Taking the data below, please print only the lines from the line holding "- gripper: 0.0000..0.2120" to the line holding "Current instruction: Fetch", inclusive, with pictures omitted.

====== PROVIDED ENTRIES

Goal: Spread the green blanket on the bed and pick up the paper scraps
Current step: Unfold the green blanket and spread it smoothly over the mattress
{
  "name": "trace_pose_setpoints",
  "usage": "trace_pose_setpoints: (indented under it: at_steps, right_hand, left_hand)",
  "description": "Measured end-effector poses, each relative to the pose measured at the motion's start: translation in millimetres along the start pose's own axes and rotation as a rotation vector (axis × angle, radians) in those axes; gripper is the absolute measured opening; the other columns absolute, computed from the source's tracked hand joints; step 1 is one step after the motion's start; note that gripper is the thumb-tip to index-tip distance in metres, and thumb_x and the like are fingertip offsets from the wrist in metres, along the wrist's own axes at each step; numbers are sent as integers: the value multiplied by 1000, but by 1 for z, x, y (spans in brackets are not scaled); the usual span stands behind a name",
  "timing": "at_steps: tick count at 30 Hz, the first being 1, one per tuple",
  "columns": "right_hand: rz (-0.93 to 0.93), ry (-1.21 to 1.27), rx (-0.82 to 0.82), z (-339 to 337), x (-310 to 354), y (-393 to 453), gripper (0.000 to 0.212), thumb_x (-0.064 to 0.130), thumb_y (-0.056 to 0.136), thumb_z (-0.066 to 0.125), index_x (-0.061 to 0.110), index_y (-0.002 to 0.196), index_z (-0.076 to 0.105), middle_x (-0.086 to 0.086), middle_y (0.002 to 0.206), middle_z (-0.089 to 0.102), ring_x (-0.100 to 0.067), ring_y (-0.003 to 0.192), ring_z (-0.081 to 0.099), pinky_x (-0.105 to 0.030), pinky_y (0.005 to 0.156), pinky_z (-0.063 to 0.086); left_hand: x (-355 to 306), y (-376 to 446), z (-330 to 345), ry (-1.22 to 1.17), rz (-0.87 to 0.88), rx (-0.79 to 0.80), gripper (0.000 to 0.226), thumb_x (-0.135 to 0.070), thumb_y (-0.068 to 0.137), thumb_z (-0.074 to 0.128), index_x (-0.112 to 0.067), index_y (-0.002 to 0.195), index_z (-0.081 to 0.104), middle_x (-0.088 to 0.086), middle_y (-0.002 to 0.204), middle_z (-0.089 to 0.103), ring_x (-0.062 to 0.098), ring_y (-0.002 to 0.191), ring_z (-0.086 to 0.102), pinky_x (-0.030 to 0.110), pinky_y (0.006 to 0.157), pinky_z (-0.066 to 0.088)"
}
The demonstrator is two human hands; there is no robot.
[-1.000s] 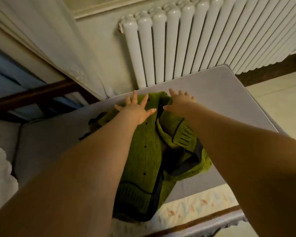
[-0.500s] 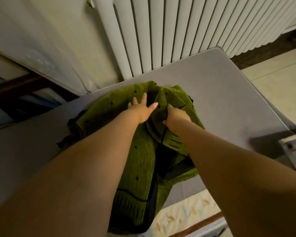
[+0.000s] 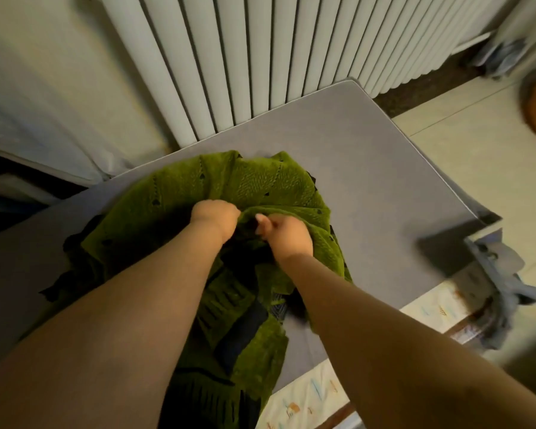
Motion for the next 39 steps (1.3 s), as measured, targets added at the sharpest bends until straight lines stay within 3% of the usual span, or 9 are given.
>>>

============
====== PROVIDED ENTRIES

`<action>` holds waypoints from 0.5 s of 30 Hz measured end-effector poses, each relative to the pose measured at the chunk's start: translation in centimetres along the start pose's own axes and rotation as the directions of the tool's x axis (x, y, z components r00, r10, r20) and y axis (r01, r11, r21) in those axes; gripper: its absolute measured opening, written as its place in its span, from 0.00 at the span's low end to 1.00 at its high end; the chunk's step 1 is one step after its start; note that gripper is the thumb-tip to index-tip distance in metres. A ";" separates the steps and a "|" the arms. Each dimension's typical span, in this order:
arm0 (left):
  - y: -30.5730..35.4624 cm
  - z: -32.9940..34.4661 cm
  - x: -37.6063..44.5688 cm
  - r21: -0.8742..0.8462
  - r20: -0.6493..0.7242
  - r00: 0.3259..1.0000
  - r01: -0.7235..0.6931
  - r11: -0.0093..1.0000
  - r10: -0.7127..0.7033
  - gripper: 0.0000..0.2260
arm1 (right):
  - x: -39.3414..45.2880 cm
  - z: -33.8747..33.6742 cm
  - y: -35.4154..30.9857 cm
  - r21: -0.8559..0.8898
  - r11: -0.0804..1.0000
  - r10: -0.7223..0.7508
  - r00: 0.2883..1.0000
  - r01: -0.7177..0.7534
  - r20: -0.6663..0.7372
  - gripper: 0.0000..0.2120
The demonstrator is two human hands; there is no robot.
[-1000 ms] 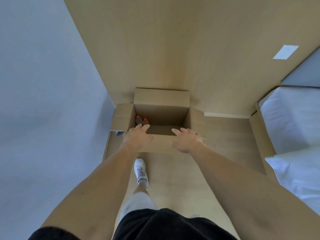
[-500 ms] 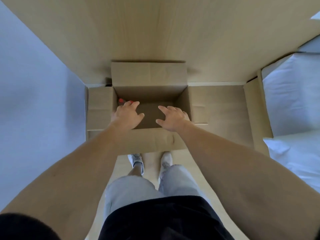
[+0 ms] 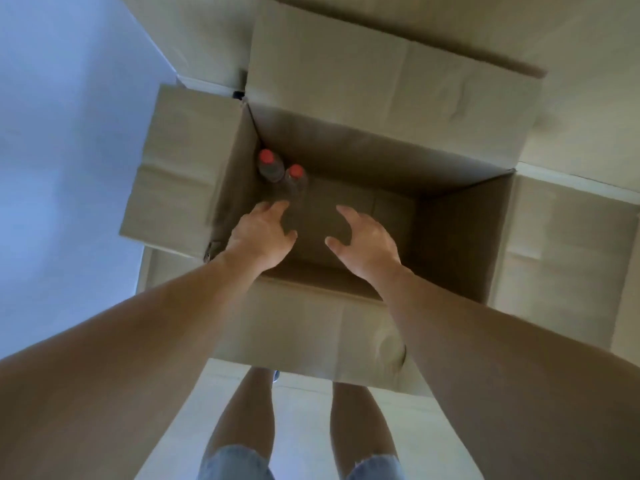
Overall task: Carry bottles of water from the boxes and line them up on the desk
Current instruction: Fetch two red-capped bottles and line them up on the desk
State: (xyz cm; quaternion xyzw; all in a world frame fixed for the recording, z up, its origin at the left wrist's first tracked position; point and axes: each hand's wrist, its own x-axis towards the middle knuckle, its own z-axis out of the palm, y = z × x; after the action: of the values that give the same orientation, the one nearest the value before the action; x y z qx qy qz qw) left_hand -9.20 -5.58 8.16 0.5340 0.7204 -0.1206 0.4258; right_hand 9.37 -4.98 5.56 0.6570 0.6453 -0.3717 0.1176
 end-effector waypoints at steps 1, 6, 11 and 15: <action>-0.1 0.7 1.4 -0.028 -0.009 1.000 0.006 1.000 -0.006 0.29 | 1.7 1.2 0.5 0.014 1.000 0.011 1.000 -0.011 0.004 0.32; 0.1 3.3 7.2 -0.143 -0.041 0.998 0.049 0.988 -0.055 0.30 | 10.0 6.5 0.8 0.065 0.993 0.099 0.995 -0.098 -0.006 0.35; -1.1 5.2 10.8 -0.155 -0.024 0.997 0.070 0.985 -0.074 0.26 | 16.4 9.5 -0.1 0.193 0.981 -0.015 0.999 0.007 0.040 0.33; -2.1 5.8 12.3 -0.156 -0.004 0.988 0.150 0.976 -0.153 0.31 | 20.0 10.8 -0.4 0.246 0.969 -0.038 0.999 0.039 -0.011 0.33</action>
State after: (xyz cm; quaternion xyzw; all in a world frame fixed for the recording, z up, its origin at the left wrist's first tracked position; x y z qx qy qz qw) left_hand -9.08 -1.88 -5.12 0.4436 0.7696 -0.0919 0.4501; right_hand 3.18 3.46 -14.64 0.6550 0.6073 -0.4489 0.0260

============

▶ RESPONSE BOX
  - gripper: 0.0000..0.2120
The demonstrator is two human hands; there is no robot.
[-1000 ms] 
[-500 ms] 
[+0 ms] 
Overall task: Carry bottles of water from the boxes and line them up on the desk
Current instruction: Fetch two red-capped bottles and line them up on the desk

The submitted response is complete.